How does the data below read from its first line through the line containing "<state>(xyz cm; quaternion"? Print those lines exactly.

==== THE DATA

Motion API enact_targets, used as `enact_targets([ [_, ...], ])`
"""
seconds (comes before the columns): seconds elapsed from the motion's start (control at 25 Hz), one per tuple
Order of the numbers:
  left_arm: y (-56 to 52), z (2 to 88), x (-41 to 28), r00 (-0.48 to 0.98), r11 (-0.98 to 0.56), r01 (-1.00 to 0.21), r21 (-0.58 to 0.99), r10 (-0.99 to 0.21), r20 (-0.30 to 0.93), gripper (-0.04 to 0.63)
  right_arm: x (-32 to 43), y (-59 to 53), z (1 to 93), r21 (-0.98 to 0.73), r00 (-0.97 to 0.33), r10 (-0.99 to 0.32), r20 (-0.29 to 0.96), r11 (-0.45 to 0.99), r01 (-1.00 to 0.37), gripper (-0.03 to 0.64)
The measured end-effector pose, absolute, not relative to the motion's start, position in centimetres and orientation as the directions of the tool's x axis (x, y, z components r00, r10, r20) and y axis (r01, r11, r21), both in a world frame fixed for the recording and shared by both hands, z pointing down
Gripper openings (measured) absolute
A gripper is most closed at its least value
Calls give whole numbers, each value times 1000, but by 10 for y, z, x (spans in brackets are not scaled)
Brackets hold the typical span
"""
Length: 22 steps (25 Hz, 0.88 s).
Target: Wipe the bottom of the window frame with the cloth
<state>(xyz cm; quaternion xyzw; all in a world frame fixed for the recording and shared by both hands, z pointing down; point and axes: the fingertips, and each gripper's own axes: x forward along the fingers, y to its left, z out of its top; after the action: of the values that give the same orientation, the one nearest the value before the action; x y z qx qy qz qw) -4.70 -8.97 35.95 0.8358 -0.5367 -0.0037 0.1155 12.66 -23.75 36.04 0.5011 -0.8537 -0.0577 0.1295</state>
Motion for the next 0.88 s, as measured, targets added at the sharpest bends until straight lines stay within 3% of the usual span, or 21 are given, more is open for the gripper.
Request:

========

> **RESULT**:
Motion API enact_targets, used as `enact_targets([ [_, ...], ])`
"""
seconds (comes before the columns): seconds elapsed from the motion's start (control at 25 Hz), one per tuple
Order of the numbers:
  left_arm: y (-56 to 52), z (2 to 88), x (-41 to 28), r00 (-0.48 to 0.98), r11 (-0.98 to 0.56), r01 (-1.00 to 0.21), r21 (-0.58 to 0.99), r10 (-0.99 to 0.21), r20 (-0.30 to 0.93), gripper (-0.04 to 0.63)
  right_arm: x (-32 to 43), y (-59 to 53), z (1 to 93), r21 (-0.98 to 0.73), r00 (-0.97 to 0.33), r10 (-0.99 to 0.32), r20 (-0.29 to 0.96), r11 (-0.45 to 0.99), r01 (-1.00 to 0.37), gripper (-0.03 to 0.64)
The measured end-effector pose, absolute, not relative to the motion's start, position in centimetres and orientation as the directions of the tool's x axis (x, y, z components r00, r10, r20) and y axis (r01, r11, r21), both in a world frame fixed for the recording and shared by both hands, z pointing down
Gripper openings (measured) absolute
A gripper is most closed at its least value
Calls give whole numbers, each value times 1000, but by 10 for y, z, x (spans in brackets are not scaled)
Brackets hold the typical span
"""
Length: 22 steps (25 Hz, 0.88 s).
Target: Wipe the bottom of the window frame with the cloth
<state>(xyz cm; quaternion xyzw; all in a world frame fixed for the recording and shared by both hands, z pointing down; point and axes: the fingertips, and each gripper's own axes: x forward along the fingers, y to its left, z out of its top; after the action: of the values that give the same orientation, the one nearest the value before the action; x y z qx qy qz qw) -4.70 -8.97 35.95 0.8358 -0.5367 -0.0037 0.1155 12.66 -23.75 36.04 0.5011 -0.8537 -0.0577 0.1295</state>

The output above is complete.